Jakarta, Deras.id – Viral di media sosial unggahan poster bertuliskan “All Eyes on Papua” dalam beberapa hari terakhir. Poster ini diunggah sebagai bentuk dukungan kepada masyarakat adat Papua. Khususnya suku Awyu dan Moi, yang sedang berjuang mempertahankan hutan adat mereka dari ancaman pembukaan lahan perkebunan sawit.
“Senin kemarin masyarakat adat awyu papua demo di depan gedung Mahkamah Agung. Mereka sedang memperjuangkan hak-hak mereka, hutan adat tempat mereka tinggal bakalan kena gusur buat dijadiin kebun sawi. Please focus on them too. #Alleyesonpapua #Alleyesonpapua,” tulis pengguna akun X @lercwolf Jumat (31/5/2024).
Hutan adat yang menjadi sumber penghidupan suku Awyu di Boven Digoel, Papua Selatan, dan suku Moi di Sorong, Papua Barat, terancam hilang akibat ekspansi perkebunan sawit di Bumi Cenderawasih. Kampanye “All Eyes on Papua” mendapatkan momentum setelah para pejuang lingkungan hidup dari suku Awyu dan Moi melakukan aksi protes di Mahkamah Agung, Jakarta, pada Senin (27/5/2024).
“Kami sudah cukup lama tersiksa dengan adanya rencana sawit di wilayah adat kami. Kami ingin membesarkan anak-anak kami melalui hasil alam. Sawit akan merusak hutan kami, kami menolaknya,” kata Rikarda Maa, perempuan adat Awyu pada Senin (27/5/2024)..
Berdasarkan keterangan resmi dari Koalisi Selamatkan Hutan Adat Papua yang dipublikasikan di laman resmi Greenpeace Indonesia, masyarakat adat suku Awyu dan Moi tengah terlibat gugatan hukum melawan pemerintah daerah dan perusahaan sawit untuk mempertahankan hutan adat mereka. Gugatan ini kini mencapai tahap kasasi di Mahkamah Agung.
“Saya mendesak Mahkamah Agung memberikan keadilan hukum bagi kami masyarakat adat. Hutan adat adalah tempat kami berburu dan meramu sagu. Hutan adalah apotek bagi kami. Kebutuhan kami semua ada di hutan. Kalau hutan adat kami hilang, mau ke mana lagi kami pergi?” kata Fiktor Klafiu, perwakilan masyarakat adat Moi Sigin yang menjadi tergugat intervensi pada Jumat, (31/5/2024).
Pejuang lingkungan hidup dari suku Awyu, Hendrikus Woro, menggugat Pemerintah Provinsi Papua atas izin kelayakan lingkungan hidup untuk PT IAL, yang mencakup 36.094 hektare hutan adat marga Woro. Gugatan Hendrikus kandas di pengadilan tingkat pertama dan kedua, sehingga kasasi di Mahkamah Agung menjadi harapan terakhir. Masyarakat adat Awyu juga mengajukan kasasi melawan PT Kartika Cipta Pratama dan PT Megakarya Jaya Raya, yang berencana ekspansi di Boven Digoel. Suku Moi Sigin melawan PT SAS yang akan membabat 18.160 hektare hutan adat di Sorong. Menurut Koalisi Selamatkan Hutan Adat Papua, perkebunan sawit merusak sumber penghidupan dan memperparah krisis iklim.
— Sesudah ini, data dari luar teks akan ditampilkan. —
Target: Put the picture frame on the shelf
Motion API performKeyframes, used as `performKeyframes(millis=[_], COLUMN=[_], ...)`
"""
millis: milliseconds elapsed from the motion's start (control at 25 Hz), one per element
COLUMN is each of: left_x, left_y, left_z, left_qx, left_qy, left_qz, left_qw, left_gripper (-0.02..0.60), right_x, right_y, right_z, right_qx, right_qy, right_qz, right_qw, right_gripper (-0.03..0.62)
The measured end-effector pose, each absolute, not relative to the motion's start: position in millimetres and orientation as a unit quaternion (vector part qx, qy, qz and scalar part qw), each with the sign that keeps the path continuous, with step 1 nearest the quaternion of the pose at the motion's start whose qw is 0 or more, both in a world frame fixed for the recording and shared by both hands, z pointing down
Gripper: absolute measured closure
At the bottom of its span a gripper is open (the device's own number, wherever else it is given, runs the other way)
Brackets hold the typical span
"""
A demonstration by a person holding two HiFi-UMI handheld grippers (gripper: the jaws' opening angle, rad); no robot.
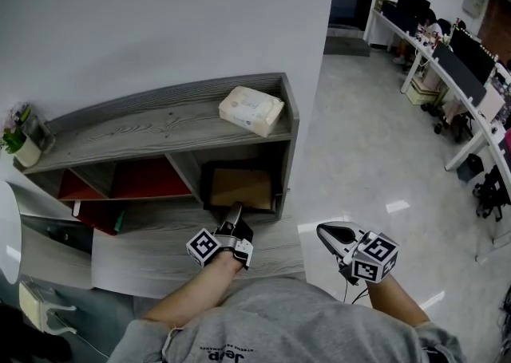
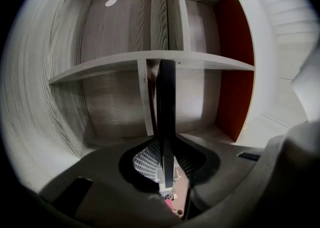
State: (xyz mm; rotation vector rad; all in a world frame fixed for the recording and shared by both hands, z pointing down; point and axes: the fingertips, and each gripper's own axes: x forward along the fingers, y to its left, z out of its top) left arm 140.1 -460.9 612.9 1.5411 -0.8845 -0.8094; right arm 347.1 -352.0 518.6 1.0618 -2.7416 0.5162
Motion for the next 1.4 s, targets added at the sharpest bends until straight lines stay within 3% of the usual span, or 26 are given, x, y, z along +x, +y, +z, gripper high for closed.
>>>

“Majelis hakim perlu mengedepankan aspek keadilan lingkungan dan iklim, yang dampaknya bukan hanya akan dirasakan suku Awyu dan suku Moi tapi juga masyarakat Indonesia lainnya,” kata Tigor Hutapea, anggota tim kuasa hukum suku Awyu dan Moi dari Pusaka Bentala Rakyat.
Juru Kampanye Hutan Greenpeace Indonesia, Sekar Banjaran Aji, mengatakan bahwa perjuangan suku Awyu dan Moi adalah upaya terhormat demi hutan adat, demi hidup anak-cucu mereka hari ini dan masa depan, dan secara tidak langsung kita semua.
“Kami mengajak publik untuk mendukung perjuangan suku Awyu dan Moi dan menyuarakan penyelamatan hutan Papua yang menjadi benteng kita menghadapi krisis iklim,” ujar Sekar pada Minggu (2/6/2024).